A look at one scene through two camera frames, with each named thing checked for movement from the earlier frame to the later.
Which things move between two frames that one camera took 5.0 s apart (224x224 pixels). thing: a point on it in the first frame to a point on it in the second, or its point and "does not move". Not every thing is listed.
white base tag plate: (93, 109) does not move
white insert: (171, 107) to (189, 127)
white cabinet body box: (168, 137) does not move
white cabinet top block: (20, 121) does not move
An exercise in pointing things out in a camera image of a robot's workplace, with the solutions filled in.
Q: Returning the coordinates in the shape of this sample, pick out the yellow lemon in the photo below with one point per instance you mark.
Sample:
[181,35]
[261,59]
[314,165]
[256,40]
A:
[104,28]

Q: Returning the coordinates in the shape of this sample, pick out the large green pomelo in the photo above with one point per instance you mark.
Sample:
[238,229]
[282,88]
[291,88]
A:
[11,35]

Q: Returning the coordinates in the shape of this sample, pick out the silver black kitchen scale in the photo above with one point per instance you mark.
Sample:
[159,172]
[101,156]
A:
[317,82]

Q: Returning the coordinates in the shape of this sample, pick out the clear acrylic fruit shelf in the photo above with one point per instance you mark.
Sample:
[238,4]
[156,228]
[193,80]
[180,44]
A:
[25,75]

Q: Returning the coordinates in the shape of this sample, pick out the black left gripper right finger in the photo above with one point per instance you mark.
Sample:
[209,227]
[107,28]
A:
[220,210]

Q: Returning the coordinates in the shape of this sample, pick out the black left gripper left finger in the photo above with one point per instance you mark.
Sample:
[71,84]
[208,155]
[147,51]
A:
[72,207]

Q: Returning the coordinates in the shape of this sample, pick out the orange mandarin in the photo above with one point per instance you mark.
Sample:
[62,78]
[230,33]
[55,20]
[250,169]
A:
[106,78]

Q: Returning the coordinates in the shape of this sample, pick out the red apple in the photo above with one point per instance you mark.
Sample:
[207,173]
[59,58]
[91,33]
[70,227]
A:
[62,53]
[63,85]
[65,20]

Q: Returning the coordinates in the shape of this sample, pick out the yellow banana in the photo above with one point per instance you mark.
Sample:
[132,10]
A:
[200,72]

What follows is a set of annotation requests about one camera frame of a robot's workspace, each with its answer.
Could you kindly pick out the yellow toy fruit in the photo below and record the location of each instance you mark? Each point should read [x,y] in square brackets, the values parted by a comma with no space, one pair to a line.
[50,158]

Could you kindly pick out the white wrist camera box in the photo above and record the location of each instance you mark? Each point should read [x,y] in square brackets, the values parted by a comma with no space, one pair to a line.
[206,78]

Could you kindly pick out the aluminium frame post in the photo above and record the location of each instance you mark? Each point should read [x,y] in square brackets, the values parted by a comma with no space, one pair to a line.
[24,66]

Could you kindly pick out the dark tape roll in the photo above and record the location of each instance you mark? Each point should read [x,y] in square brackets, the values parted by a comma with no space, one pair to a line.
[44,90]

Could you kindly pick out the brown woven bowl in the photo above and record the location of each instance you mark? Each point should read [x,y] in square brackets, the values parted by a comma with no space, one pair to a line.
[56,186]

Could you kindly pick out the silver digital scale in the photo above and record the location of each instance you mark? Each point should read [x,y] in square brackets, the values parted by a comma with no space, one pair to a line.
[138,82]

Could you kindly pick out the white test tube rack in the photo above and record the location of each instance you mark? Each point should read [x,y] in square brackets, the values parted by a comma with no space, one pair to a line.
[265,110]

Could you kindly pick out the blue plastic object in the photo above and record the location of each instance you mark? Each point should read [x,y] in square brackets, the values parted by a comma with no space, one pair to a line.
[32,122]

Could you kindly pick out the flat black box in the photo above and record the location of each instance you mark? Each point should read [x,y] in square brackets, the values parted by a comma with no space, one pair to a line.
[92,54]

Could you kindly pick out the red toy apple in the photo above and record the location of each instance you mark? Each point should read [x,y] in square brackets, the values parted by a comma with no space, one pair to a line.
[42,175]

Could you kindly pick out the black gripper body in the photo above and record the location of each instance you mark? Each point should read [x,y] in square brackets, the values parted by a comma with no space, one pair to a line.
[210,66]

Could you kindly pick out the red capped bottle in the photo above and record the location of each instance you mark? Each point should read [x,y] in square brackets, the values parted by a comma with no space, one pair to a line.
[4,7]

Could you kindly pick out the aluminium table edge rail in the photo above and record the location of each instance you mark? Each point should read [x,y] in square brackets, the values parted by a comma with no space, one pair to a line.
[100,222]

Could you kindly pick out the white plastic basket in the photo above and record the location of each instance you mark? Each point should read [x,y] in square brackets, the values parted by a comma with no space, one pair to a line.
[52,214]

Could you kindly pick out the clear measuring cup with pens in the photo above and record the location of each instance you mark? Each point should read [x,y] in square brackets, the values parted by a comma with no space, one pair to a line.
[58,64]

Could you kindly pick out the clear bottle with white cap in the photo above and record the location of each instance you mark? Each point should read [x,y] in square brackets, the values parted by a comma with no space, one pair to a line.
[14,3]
═══
DESCRIPTION OF THE TASK: Repeat the material above in full so that each line matches the original exactly.

WRITTEN RESPONSE:
A look at one scene through two camera frames, with each named thing checked for movement from the earlier frame to the later.
Which things move between two frames that one camera took 5.0 s apart (224x224 pixels). thing: a point on it in the first frame to a point on it in the second, or its point and "does not move". Not every thing is listed.
white base tag plate: (93, 109) does not move
white insert: (171, 107) to (189, 127)
white cabinet body box: (168, 137) does not move
white cabinet top block: (20, 121) does not move
An exercise in pointing things out in a camera image of a robot's workplace, with the solutions filled in.
Q: Returning the coordinates in the shape of this sample, pick out the yellow lemon in the photo below with one point per instance you mark.
Sample:
[181,35]
[261,59]
[314,165]
[256,40]
A:
[104,28]

Q: Returning the coordinates in the shape of this sample, pick out the large green pomelo in the photo above with one point per instance you mark.
Sample:
[238,229]
[282,88]
[291,88]
A:
[11,35]

Q: Returning the coordinates in the shape of this sample, pick out the silver black kitchen scale in the photo above with one point per instance you mark.
Sample:
[159,172]
[101,156]
A:
[317,82]

Q: Returning the coordinates in the shape of this sample, pick out the clear acrylic fruit shelf in the photo above with one point per instance you mark.
Sample:
[238,4]
[156,228]
[193,80]
[180,44]
A:
[25,75]

Q: Returning the coordinates in the shape of this sample, pick out the black left gripper right finger in the photo above with one point per instance you mark.
Sample:
[209,227]
[107,28]
A:
[220,210]

Q: Returning the coordinates in the shape of this sample, pick out the black left gripper left finger in the photo above with one point per instance you mark.
Sample:
[71,84]
[208,155]
[147,51]
A:
[72,207]

Q: Returning the coordinates in the shape of this sample, pick out the orange mandarin in the photo above with one point per instance you mark.
Sample:
[62,78]
[230,33]
[55,20]
[250,169]
A:
[106,78]

Q: Returning the coordinates in the shape of this sample, pick out the red apple in the photo above with one point per instance you mark.
Sample:
[207,173]
[59,58]
[91,33]
[70,227]
A:
[62,53]
[63,85]
[65,20]

Q: Returning the coordinates in the shape of this sample, pick out the yellow banana in the photo above with one point per instance you mark.
Sample:
[132,10]
A:
[200,72]

What follows is a set of annotation requests about one camera frame of a robot's workspace, each with its answer.
Could you kindly pick out the yellow toy fruit in the photo below and record the location of each instance you mark? Each point should read [x,y] in square brackets, the values parted by a comma with no space, one pair to a line.
[50,158]

Could you kindly pick out the white wrist camera box in the photo above and record the location of each instance you mark? Each point should read [x,y] in square brackets, the values parted by a comma with no space, one pair to a line.
[206,78]

Could you kindly pick out the aluminium frame post in the photo above and record the location of each instance you mark? Each point should read [x,y] in square brackets, the values parted by a comma with no space, one pair to a line.
[24,66]

Could you kindly pick out the dark tape roll in the photo above and record the location of each instance you mark? Each point should read [x,y] in square brackets, the values parted by a comma with no space, one pair to a line.
[44,90]

Could you kindly pick out the brown woven bowl in the photo above and record the location of each instance you mark? Each point should read [x,y] in square brackets, the values parted by a comma with no space, one pair to a line.
[56,186]

Could you kindly pick out the silver digital scale in the photo above and record the location of each instance you mark? Each point should read [x,y] in square brackets, the values parted by a comma with no space, one pair to a line.
[138,82]

Could you kindly pick out the white test tube rack in the photo above and record the location of each instance you mark? Each point should read [x,y] in square brackets, the values parted by a comma with no space, one pair to a line.
[265,110]

Could you kindly pick out the blue plastic object in the photo above and record the location of each instance you mark? Each point should read [x,y] in square brackets, the values parted by a comma with no space, one pair to a line.
[32,122]

Could you kindly pick out the flat black box in the photo above and record the location of each instance you mark? Each point should read [x,y] in square brackets, the values parted by a comma with no space, one pair to a line.
[92,54]

Could you kindly pick out the red toy apple in the photo above and record the location of each instance you mark? Each point should read [x,y] in square brackets, the values parted by a comma with no space, one pair to a line.
[42,175]

Could you kindly pick out the black gripper body in the photo above and record the location of each instance you mark? Each point should read [x,y] in square brackets, the values parted by a comma with no space, one pair to a line.
[210,66]

Could you kindly pick out the red capped bottle in the photo above and record the location of each instance you mark? Each point should read [x,y] in square brackets, the values parted by a comma with no space, one pair to a line.
[4,7]

Could you kindly pick out the aluminium table edge rail in the photo above and record the location of each instance you mark? Each point should read [x,y] in square brackets, the values parted by a comma with no space, one pair to a line.
[100,222]

Could you kindly pick out the white plastic basket in the photo above and record the location of each instance you mark? Each point should read [x,y] in square brackets, the values parted by a comma with no space, one pair to a line.
[52,214]

Could you kindly pick out the clear measuring cup with pens in the photo above and record the location of each instance you mark? Each point should read [x,y] in square brackets, the values parted by a comma with no space, one pair to a line.
[58,64]

Could you kindly pick out the clear bottle with white cap in the photo above and record the location of each instance you mark? Each point should read [x,y] in square brackets, the values parted by a comma with no space, one pair to a line.
[14,3]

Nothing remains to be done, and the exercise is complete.